The person I am most mad at is myself. I still can’t believe I allowed people to treat me that way. I still can’t believe that I took on others’ words and feelings and ideals of “being on brand” or their damn beauty standards or their distaste for “fat people” and I pushed it deep inside into my core and I tried to appease them. What the actual hell?! Obviously 39-year-old Missy is embarrassed and sad that 20-something Missy did that, but at the same time I didn’t know any better. I had spent my whole life being made fun of, even by people who loved me, being teased at school, being called names because I was chubby or overweight. I didn’t know I could say, “Shut up, you assholes. I’m fine the way I am.”

It was a hard lesson, but I learned it and I am glad that I did and I desperately wish that more fat girls would learn it. Maybe not in the way I did, but just figuring out that you are okay, you are good, you are perfect the way you are and you don’t need to make a change for anyone but yourself. If you are happy at your size, then shine on, girls (or guys). And if you are not happy with your size there is a whole community out there to offer support and help as you set goals and strive for them. But the point is, it is your choice, not anyone else’s. It is your decision how you live your life and don’t buy into this “Fat isn’t healthy” shit, because that’s not true. I was incredibly healthy at about 180 pounds, working out five days a week, busting my ass in the gym, all the while the doctor told me I was good to go, but “fat” according to the charts. They can shove those charts up thy ass, and so can anyone else who has an opinion about my body or my life, right up thy ass.

So, if my fatness offends you, if my fatness makes your life unhappy, if my fatness makes you sad for me, please stop and explore your inner demons, explore what makes you offended by fat people, what makes your life so unhappy, what problems you have to say horrible things to people who are just trying to get by in this life.

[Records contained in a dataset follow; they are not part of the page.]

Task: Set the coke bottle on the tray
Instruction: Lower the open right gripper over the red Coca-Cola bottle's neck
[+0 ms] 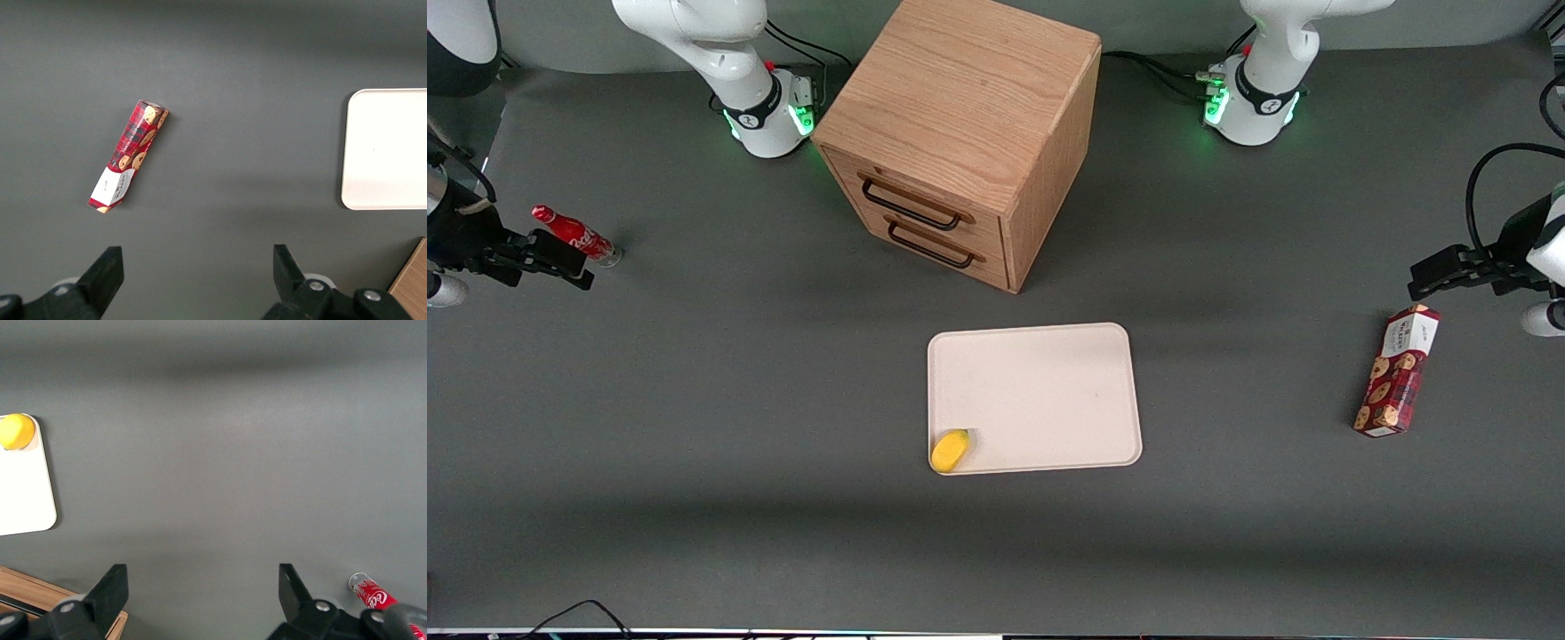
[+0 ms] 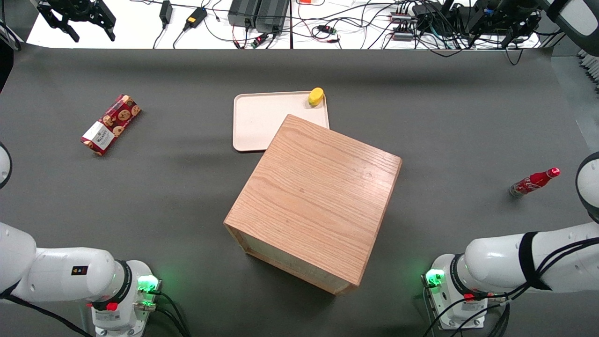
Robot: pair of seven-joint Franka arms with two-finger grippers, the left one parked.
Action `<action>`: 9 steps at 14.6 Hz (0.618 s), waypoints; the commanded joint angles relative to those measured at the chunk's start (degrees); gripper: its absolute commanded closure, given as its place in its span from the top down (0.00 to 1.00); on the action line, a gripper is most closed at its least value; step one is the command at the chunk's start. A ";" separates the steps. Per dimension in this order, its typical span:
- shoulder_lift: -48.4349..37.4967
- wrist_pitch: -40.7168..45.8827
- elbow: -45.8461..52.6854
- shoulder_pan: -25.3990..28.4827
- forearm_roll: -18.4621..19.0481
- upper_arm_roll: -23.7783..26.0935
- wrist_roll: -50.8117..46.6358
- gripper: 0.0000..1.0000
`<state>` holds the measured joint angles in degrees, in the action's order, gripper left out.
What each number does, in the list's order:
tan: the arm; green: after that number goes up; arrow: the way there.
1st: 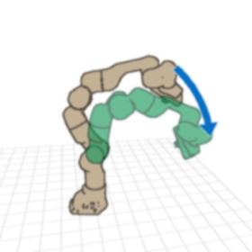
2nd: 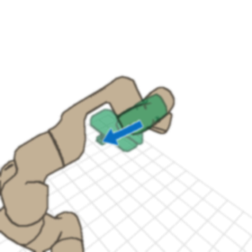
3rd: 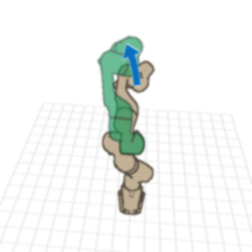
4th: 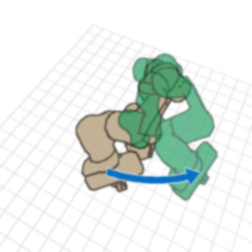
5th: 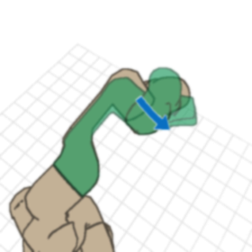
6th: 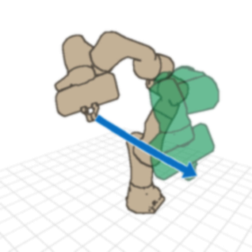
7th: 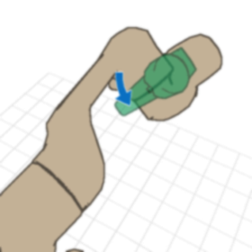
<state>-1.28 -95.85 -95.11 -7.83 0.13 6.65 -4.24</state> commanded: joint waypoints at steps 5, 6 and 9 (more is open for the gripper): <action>0.75 -0.56 -3.74 0.10 0.04 -1.98 -0.33 1.00; 0.58 -0.65 -6.20 0.09 1.61 -3.56 0.28 1.00; -0.04 -1.79 -11.84 -0.34 5.66 -7.77 6.85 1.00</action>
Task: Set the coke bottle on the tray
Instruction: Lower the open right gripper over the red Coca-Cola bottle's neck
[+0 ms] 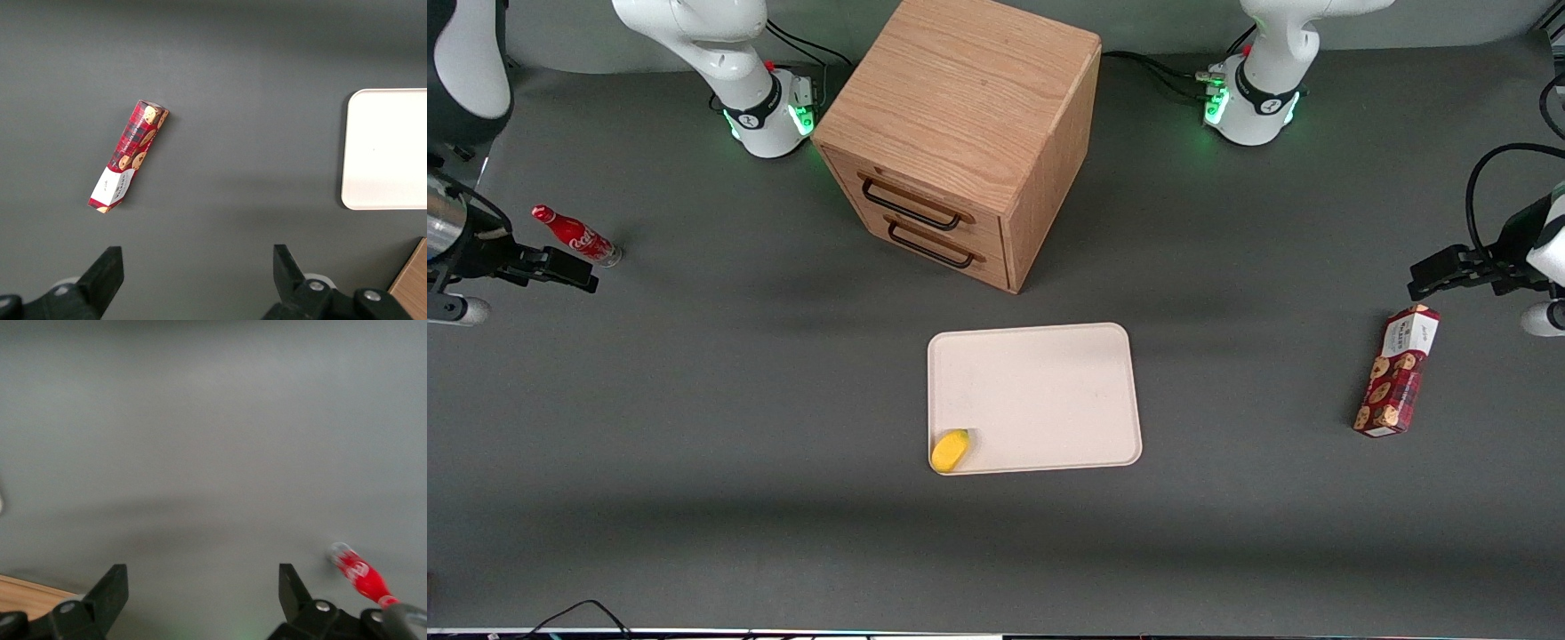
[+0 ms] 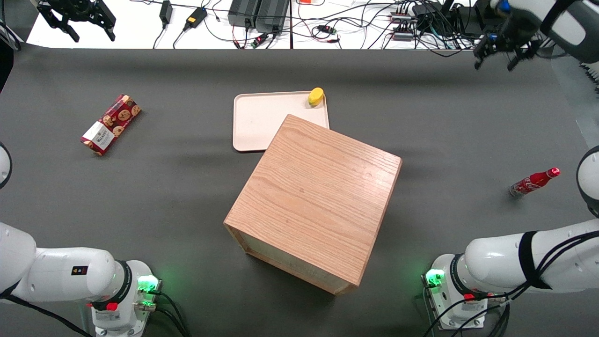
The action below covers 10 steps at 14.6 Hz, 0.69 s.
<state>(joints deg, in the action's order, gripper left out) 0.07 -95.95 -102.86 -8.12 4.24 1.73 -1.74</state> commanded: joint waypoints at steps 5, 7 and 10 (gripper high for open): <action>-9.72 -13.79 -20.15 -0.23 1.56 -18.84 25.27 1.00; -11.05 -18.82 -25.52 -1.02 2.78 -23.24 29.41 1.00; -13.24 -27.15 -34.30 -1.64 5.77 -30.96 35.83 1.00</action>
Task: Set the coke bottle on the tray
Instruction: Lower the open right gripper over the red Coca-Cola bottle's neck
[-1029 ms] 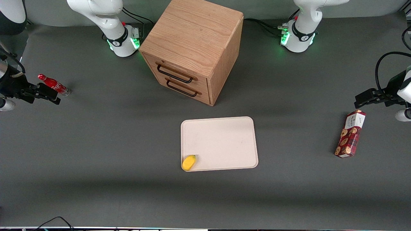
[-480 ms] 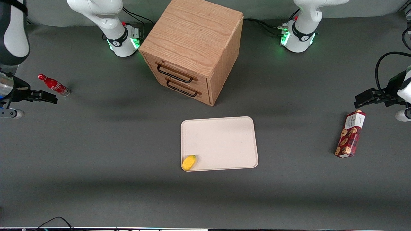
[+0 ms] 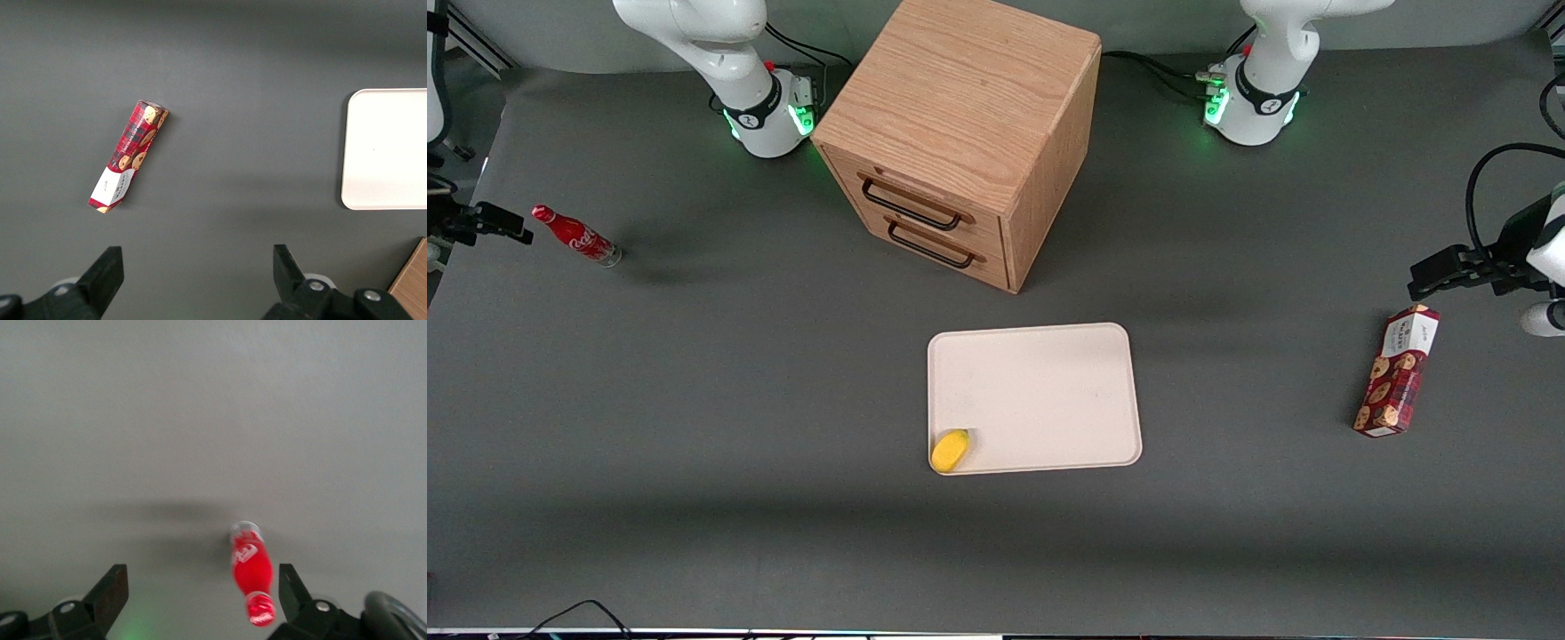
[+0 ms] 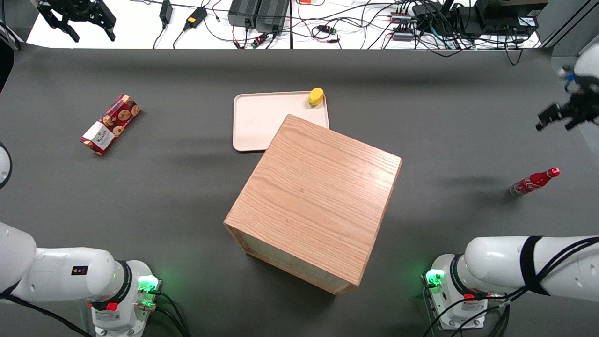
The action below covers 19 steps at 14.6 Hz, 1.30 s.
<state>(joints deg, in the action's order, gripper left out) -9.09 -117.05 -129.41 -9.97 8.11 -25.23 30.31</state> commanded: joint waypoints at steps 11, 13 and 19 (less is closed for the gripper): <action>-2.51 -20.68 -17.19 -0.05 5.07 -13.18 11.44 1.00; -2.33 -20.94 -17.28 -0.05 5.07 -13.18 11.62 1.00; -1.11 -22.08 -17.54 -0.05 4.99 -13.18 11.53 0.90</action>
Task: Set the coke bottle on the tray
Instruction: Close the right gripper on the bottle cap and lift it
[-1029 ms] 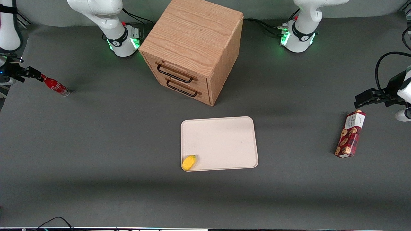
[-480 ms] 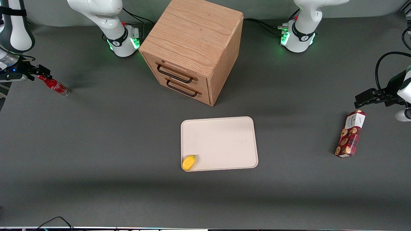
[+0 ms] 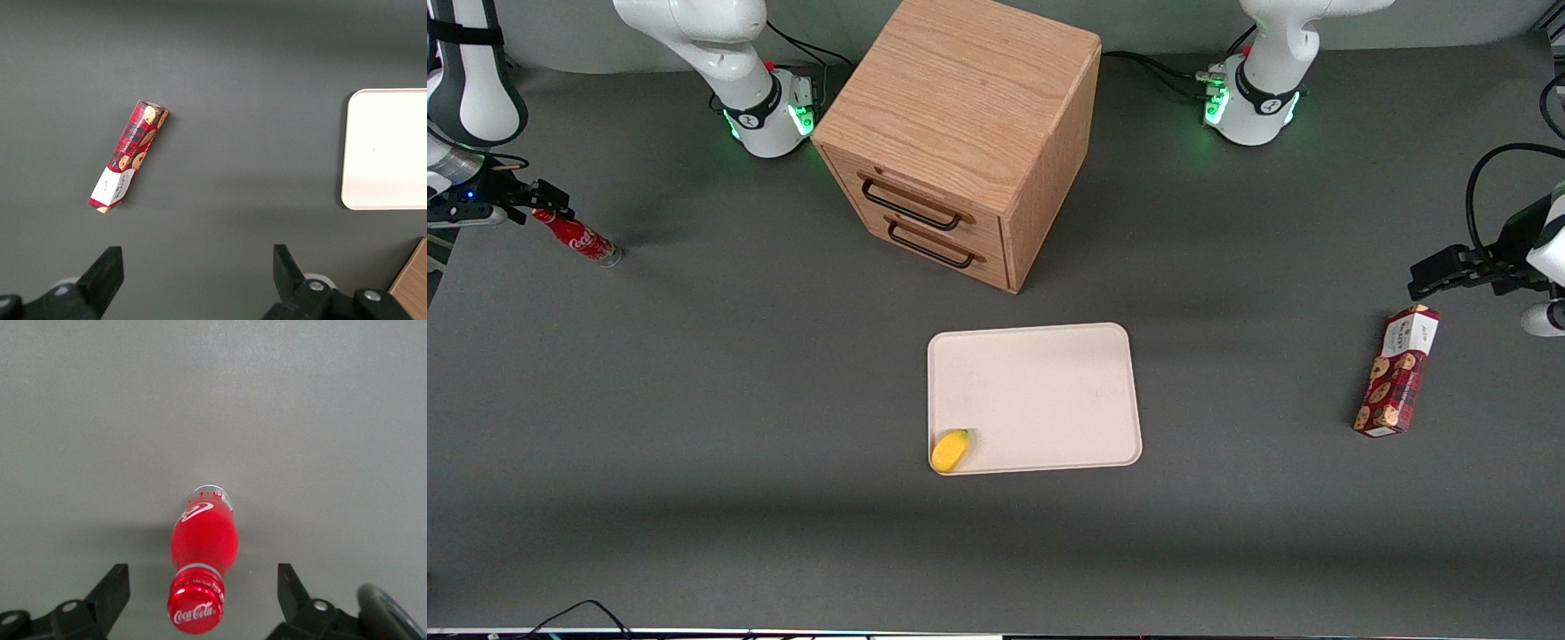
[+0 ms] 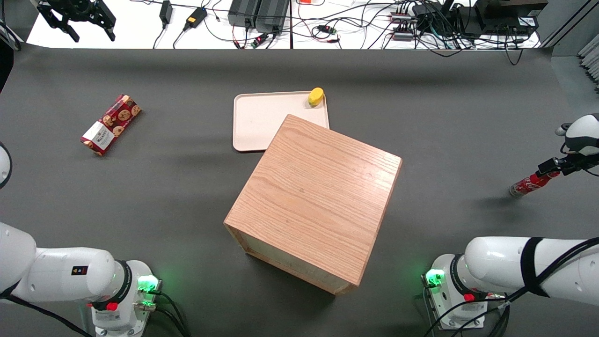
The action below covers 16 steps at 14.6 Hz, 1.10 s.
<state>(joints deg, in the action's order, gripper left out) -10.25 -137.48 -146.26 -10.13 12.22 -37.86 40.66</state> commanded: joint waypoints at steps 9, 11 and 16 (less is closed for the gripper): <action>0.67 -1.65 -0.60 0.11 0.79 -0.55 0.57 0.12; 0.58 -1.22 -0.34 0.37 0.61 -0.55 0.30 0.00; 0.58 2.27 4.47 1.25 0.52 3.29 -4.85 0.00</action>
<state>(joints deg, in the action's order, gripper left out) -9.83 -138.16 -145.46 -9.54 12.22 -37.40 40.08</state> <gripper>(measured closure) 0.670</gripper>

And for the love of all that is holy, stop talking about the weight you gained during a global pandemic! This has been a nightmare for a lot of people and you aren’t special, we all made bad decisions just to get by (I watched the entire “Tiger King” series for fuck’s sake) and gaining a little weight isn’t the end of the world and if you treat it as such, if you start to say, “Shut up” to the people who think it is, then life would be better for all of us.

M.

Sharpie Feet

You don’t really know how talented the world is, until you watch a man unroll three feet of paper, take his shoes off, stick Sharpies between his toes and draw a portrait of you and one of your best friends inside a Ruby Tuesday. Then, and only then, as you stand wide-eyed and wondering, do you realize you have witnessed the art of human nature. The art of imagination. The art of so many what-the-fucks that you have dreams, nay nightmares, for weeks about this particular man’s feet. And sweaty toes. And the courage, or is it madness, that some people possess inside their minds and bodies. Am I being a little over the top? Well, sure. But he could have warned me when he asked to borrow my Sharpies.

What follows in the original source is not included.